● **Task to complete**: Emit the data below verbatim, stripping out any pictures.
━━━ Dataset content
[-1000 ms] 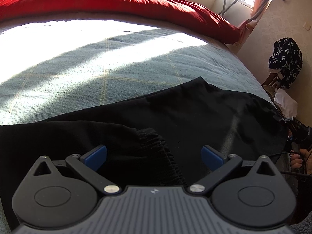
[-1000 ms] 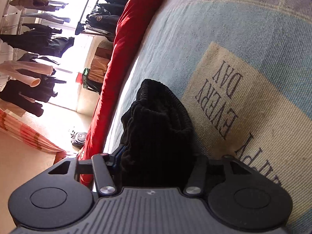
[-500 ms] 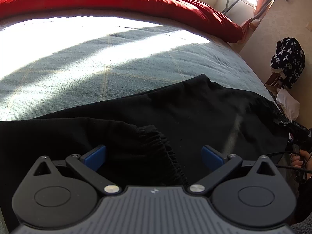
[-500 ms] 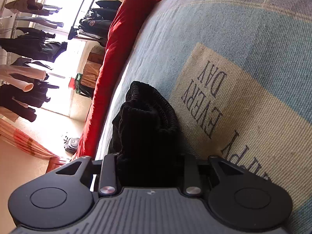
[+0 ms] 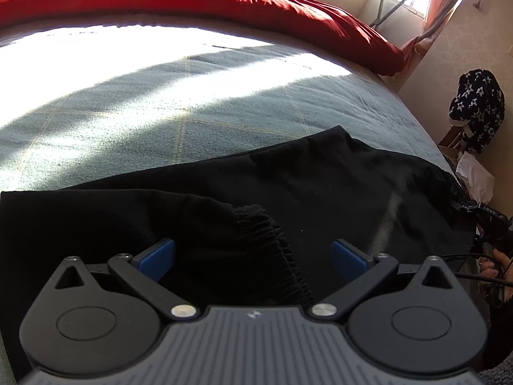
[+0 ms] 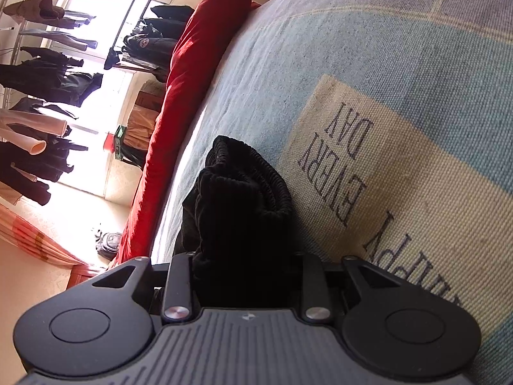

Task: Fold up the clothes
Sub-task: 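Lift the waistband with the right tool and carry it over the pants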

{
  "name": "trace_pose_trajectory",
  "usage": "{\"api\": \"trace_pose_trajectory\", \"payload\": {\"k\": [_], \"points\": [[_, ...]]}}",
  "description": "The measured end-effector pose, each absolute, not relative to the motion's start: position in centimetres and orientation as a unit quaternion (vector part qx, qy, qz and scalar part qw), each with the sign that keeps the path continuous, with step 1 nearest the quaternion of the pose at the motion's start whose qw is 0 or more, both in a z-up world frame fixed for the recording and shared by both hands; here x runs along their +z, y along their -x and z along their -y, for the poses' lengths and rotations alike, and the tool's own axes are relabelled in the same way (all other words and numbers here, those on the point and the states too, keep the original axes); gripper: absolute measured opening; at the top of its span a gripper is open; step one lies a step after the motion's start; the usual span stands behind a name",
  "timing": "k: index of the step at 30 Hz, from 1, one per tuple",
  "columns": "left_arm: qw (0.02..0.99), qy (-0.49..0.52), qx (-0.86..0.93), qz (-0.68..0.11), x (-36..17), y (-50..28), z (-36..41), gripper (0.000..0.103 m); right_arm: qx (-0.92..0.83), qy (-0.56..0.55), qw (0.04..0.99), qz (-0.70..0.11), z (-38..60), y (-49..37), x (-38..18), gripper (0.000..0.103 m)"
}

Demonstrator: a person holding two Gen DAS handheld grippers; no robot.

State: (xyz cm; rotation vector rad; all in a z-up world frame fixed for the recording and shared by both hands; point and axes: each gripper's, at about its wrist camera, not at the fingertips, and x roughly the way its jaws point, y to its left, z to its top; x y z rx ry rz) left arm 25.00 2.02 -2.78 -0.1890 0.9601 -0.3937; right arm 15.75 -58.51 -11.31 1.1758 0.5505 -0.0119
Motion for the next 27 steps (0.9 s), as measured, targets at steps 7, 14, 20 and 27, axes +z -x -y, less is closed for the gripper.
{"api": "trace_pose_trajectory", "payload": {"k": [7, 14, 20, 27], "points": [[0.870, 0.100, -0.175, -0.450, -2.2, -24.7, -2.9, 0.102, -0.005, -0.562, 0.788, -0.251, 58.4, -15.8, -10.4, 0.032], [0.880, 0.102, -0.154, -0.438, -1.6, -23.9, -4.6, 0.102, 0.017, -0.558, 0.795, -0.237, 57.7, -16.3, -8.0, 0.032], [0.888, 0.104, -0.155, -0.421, -0.9, -23.1, -5.7, 0.102, 0.042, -0.549, 0.805, -0.221, 56.3, -16.4, -5.1, 0.032], [0.894, 0.095, -0.171, -0.404, -0.4, -21.9, -7.1, 0.102, 0.083, -0.528, 0.819, -0.209, 53.2, -17.2, -1.6, 0.032]]}}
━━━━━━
● **Solution to the exercise**:
[-1000 ms] 
[-1000 ms] 
[-500 ms] 
[-500 ms] 
[+0 ms] 
[+0 ms] 

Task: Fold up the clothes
Sub-task: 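Lift the waistband with the right tool and carry it over the pants
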
{
  "name": "trace_pose_trajectory",
  "usage": "{\"api\": \"trace_pose_trajectory\", \"payload\": {\"k\": [_], \"points\": [[_, ...]]}}",
  "description": "The measured end-effector pose, each absolute, not relative to the motion's start: position in centimetres and orientation as a unit quaternion (vector part qx, qy, qz and scalar part qw), each with the sign that keeps the path continuous, with step 1 nearest the quaternion of the pose at the motion's start whose qw is 0 or more, both in a z-up world frame fixed for the recording and shared by both hands; here x runs along their +z, y along their -x and z along their -y, for the poses' lengths and rotations alike, and the tool's own axes are relabelled in the same way (all other words and numbers here, those on the point and the states too, keep the original axes); gripper: absolute measured opening; at the top of its span a gripper is open; step one lies a step after the motion's start; the usual span stands behind a name",
  "timing": "k: index of the step at 30 Hz, from 1, one per tuple",
  "columns": "left_arm: qw (0.02..0.99), qy (-0.49..0.52), qx (-0.86..0.93), qz (-0.68..0.11), x (-36..17), y (-50..28), z (-36..41), gripper (0.000..0.103 m); right_arm: qx (-0.92..0.83), qy (-0.56..0.55), qw (0.04..0.99), qz (-0.70..0.11), z (-38..60), y (-49..37), x (-38..18), gripper (0.000..0.103 m)"
}

Demonstrator: a person holding two Gen DAS handheld grippers; no robot.

State: (xyz cm; rotation vector rad; all in a z-up world frame fixed for the recording and shared by both hands; point and axes: each gripper's, at about its wrist camera, not at the fingertips, and x roughly the way its jaws point, y to its left, z to its top; x y z rx ry rz) left arm 25.00 2.02 -2.78 -0.1890 0.9601 -0.3937; right arm 15.75 -58.51 -11.31 1.1758 0.5505 -0.0119
Motion for the next 27 steps (0.9 s), as measured, targets at steps 7, 14, 20 and 27, axes +z -x -y, less is closed for the gripper.
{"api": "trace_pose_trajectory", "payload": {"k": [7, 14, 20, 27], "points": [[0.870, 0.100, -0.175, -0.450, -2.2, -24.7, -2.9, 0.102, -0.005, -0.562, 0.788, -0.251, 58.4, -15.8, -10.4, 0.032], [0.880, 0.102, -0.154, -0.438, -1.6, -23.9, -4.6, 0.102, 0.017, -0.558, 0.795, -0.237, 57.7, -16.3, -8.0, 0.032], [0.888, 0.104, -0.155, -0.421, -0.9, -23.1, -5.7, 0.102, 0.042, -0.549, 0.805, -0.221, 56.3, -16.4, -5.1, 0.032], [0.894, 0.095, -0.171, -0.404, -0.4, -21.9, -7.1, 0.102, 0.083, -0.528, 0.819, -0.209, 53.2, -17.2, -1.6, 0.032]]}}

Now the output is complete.